Konsep allostasis diperkenalkan oleh Sterling dan Eyer pada tahun 1988 [42]. Allostasis adalah
pemeliharaan variabel fisiologis pada tingkat yang diubah, berbeda dari titik set homeostatik dalam
menanggapi tantangan atau stres yang dirasakan atau diantisipasi. Ini mengatur metabolisme dengan
mengubah jalur biokimia untuk mencapai stabilitas. Memang keadaan allostasis telah ditunjukkan oleh kami
pada tikus yang terkena stres kronis [24]. Dalam penelitian ini hiperglikemia yang konsisten diamati pada
tikus selama 24 minggu, setelah paparan selama 1 jam diikuti dengan berenang paksa selama 15 menit
setelah jeda 4 jam setiap hari selama 2, 4 atau 24 minggu. Hiperglikemia disertai dengan perubahan jalur
metabolisme glukosa, terutama peningkatan aktivitas enzim glukoneogenik. Respons tubuh yang berlebihan
terhadap stres persisten dapat menyebabkan beban alostatik, yaitu proses fisiologis yang berubah yang dapat
menyebabkan kerusakan pada sistem [43]. Sebagai contoh dalam penelitian kami [24] kondisi hiperglikemik
yang berkepanjangan karena stres disertai dengan resistensi insulin dan kegagalan untuk mentoleransi
glukosa seperti yang ditunjukkan oleh OGTT pada tikus. Jadi ketika stres berlangsung lama dan berlangsung
lama, proses adaptif dalam tubuh menjadi maladaptif yang mengakibatkan patofisiologi. Brunner dan rekan
kerja telah berhipotesis [44] bahwa sumbu neuroendokrin diaktifkan sebagai respons terhadap rangsangan
stres memainkan peran utama dalam pengembangan sindrom metabolik. Bahkan, banyak peneliti telah
menunjukkan perkembangan resistensi insulin dan sindrom metabolik dalam menanggapi stres kronis
[12,45-49]. Oleh karena itu dapat disimpulkan bahwa ketika sistem tidak dapat mengatasi tuntutan terus
menerus, beban allostatic mungkin menjadi luar biasa yang menjadi predisposisi tubuh untuk pengembangan
penyakit.

Kesimpulan
Jelas dari diskusi di atas bahwa stres kronis memiliki efek buruk pada metabolisme glukosa. Perubahan yang
diamati selama stres kronis tampaknya disebabkan oleh regulasi allostatic dalam menanggapi permintaan
pada tubuh. Namun, pengaturan alostatik jangka panjang menyebabkan beban alostatik yang mengakibatkan
kondisi patofisiologis seperti sindrom metabolik. Karena stres adalah fakta kehidupan yang tak terhindarkan,
orang harus bertujuan mengelola stres.

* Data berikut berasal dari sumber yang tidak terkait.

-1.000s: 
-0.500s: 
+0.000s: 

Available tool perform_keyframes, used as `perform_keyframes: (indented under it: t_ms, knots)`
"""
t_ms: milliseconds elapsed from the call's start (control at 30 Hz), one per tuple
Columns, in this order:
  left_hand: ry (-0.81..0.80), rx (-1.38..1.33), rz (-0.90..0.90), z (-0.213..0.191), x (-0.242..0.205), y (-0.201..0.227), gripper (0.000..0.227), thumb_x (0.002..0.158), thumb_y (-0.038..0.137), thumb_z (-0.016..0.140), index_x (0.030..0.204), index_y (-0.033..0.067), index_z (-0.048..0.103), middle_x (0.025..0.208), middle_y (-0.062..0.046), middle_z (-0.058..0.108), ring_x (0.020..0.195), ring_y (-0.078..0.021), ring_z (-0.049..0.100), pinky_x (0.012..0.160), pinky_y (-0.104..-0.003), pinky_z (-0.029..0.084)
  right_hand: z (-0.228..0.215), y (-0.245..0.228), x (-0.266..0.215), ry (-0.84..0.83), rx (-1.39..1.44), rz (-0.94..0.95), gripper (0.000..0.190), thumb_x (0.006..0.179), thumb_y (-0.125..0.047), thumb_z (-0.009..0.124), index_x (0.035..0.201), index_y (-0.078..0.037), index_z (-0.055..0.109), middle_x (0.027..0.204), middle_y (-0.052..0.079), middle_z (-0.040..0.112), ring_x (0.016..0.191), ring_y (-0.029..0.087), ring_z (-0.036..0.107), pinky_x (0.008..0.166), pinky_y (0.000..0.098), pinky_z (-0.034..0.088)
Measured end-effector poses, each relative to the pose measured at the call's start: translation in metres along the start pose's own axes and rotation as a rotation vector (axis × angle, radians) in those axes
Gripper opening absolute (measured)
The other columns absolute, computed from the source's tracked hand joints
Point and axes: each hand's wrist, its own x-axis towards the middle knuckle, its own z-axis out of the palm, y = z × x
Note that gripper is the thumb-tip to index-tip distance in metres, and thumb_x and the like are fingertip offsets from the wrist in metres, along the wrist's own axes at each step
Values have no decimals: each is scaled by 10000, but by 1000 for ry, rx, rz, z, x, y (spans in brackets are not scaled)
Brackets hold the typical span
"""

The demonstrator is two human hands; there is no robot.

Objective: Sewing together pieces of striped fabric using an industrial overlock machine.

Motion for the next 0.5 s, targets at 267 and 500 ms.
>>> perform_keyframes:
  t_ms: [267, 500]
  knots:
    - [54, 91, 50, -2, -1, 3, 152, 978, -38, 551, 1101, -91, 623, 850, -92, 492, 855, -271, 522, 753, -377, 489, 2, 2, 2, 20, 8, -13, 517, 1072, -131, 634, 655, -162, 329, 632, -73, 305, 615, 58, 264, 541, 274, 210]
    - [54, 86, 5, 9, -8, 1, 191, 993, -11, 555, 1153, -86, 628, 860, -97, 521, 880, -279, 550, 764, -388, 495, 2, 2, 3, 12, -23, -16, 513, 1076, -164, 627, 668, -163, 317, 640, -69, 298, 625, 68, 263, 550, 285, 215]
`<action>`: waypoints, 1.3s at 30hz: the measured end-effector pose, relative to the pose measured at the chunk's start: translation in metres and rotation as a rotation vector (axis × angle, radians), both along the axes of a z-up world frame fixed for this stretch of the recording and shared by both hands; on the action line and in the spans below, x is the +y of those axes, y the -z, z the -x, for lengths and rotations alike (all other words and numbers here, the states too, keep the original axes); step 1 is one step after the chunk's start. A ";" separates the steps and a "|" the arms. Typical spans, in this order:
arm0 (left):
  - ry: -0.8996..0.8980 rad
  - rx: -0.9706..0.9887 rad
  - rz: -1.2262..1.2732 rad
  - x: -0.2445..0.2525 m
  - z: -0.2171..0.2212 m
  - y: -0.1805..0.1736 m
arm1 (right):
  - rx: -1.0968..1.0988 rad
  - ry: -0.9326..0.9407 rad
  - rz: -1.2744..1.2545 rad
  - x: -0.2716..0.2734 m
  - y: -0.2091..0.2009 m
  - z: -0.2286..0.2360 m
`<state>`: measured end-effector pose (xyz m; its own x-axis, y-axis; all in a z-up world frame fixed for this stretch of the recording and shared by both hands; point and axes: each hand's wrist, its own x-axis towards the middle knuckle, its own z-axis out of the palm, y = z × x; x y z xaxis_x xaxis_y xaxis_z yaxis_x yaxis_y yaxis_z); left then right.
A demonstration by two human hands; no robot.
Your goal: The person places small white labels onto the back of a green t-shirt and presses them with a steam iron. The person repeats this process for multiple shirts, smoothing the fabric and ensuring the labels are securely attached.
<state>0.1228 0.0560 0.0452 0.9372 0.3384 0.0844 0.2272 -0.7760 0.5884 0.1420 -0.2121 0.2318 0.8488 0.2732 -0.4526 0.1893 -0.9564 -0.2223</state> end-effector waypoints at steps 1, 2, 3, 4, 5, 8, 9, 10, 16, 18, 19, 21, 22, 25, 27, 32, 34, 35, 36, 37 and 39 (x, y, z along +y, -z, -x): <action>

Non-farmakologis intervensi dan manajemen stres akan
membuktikanmanfaat resmi dalam mengendalikan efek buruk dari stres. Studi di masa depan harus
ditujukan untuk mengembangkan strategi baru untuk menekan aktivasi aksis HPA dan sistem saraf simpatik
karena stres, sehingga dapat mencegah efek buruk glukokortikoid pada metabolisme karbohidrat.